Käseknacker im Auto und mein alter Vater im Krankenhaus - wie ich scheiterte, ehrlich zu sein

 

Meine Sponsorinnen in Zwölf-Schritte-Programmen haben Superkäfte. 

So kenne ich es von meiner Sponsorin in AA und mache jetzt wieder dieselbe Erfahrung mit meiner neuen Sponsorin in EDA: Kraft ihres Amtes genesen wir nur, wenn wir ehrlich zu ihnen sind und Kraft der Höheren Macht sind sie gütig und liebevoll und unterstützen uns genau darin: ehrlich zu sein mit uns und den anderen.

Ihre Gegenspieler sind meine Ängste, Scham, mangelndes Vertrauen und meine mächtigen Glaubenssätze, deren Haltbarkeitsdatum noch nicht abgelaufen ist, obwohl sie sehr alt sind.

Ich hatte ein Gespräch mit meiner Sponsorin rund um den Ersten der Zwölf Schritte, bei dem es darum geht, die eigene Machtlosigkeit gegenüber der Ess-Störung zuzugeben und darüber hinaus einzuräumen, dass wir unser Leben nicht mehr im Griff haben.
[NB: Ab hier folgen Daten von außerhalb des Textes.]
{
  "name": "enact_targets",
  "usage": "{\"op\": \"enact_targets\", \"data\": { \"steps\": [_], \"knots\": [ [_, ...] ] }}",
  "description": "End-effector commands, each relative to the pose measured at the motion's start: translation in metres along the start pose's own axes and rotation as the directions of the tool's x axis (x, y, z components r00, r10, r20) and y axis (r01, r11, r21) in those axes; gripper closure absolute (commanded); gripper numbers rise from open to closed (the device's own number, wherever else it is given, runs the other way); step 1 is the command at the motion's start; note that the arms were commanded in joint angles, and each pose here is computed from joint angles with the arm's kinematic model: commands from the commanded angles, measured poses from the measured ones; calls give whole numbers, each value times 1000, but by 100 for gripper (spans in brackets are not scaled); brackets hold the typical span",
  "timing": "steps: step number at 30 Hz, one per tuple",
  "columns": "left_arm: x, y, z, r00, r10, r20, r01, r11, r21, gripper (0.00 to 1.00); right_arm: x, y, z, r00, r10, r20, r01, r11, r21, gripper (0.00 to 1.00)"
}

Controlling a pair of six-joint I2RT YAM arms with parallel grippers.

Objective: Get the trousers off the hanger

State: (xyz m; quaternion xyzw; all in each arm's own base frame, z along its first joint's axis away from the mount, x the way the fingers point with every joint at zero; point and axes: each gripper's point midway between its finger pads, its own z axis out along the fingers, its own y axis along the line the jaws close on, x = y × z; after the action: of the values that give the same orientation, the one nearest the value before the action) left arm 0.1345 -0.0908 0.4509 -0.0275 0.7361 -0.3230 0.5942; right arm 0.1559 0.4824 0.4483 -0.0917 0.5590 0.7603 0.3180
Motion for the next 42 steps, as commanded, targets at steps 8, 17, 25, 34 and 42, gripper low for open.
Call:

Damit ist gemeint, dass wir in Zusammenhang mit der Sucht Verhaltensweisen an den Tag legen, die ungesund sind, nicht unseren Werten entsprechen, Beziehungen belasten oder anderweitig unser Leben schwermachen.

Meine Ess-Störung begann im Kindesalter, so sehe ich das rückblickend. Als ein Zeichen dafür werte ich, dass ich irgendwann anfing, heimlich zu essen und mein Taschengeld für Naschereien auszugeben, die streng verboten waren. Heute bin ich erwachsen und habe immer noch meine Ess-Störung, aber Heimlichkeiten rund ums Essen gibt es nicht mehr. Dachte ich.

Bis mir von meiner Superkräftebesitzerin die kleine Frage gestellt wurde, ob es heute noch Formen von heimlichem Essen in meinem Leben gebe. Und da ploppten sie auf: Die Käsewürstchen im Auto. Die sind in jeder Hinsicht doppelt: als Würstchenpaar und als Heimlichkeitskumpels, denn ich bin auch noch Vegetarierin. Ich habe sie mir gekauft und im Auto gegessen mit einer Gefühlsmischung aus Scham, Freude am salzigen Wurstgeschmack und Ärger über mich selbst. Das hatte ich bis zu diesem Moment noch nie jemandem erzählt und es war befreiend und reizte zum Lachen, denn ich habe wahrscheinlich beim heimlichen Futtern über meine Schulter geblickt, als hätte ich einen USB-Stick mit brisanten Geheiminformationen in der Hand und keine unschuldigen Käseknacker.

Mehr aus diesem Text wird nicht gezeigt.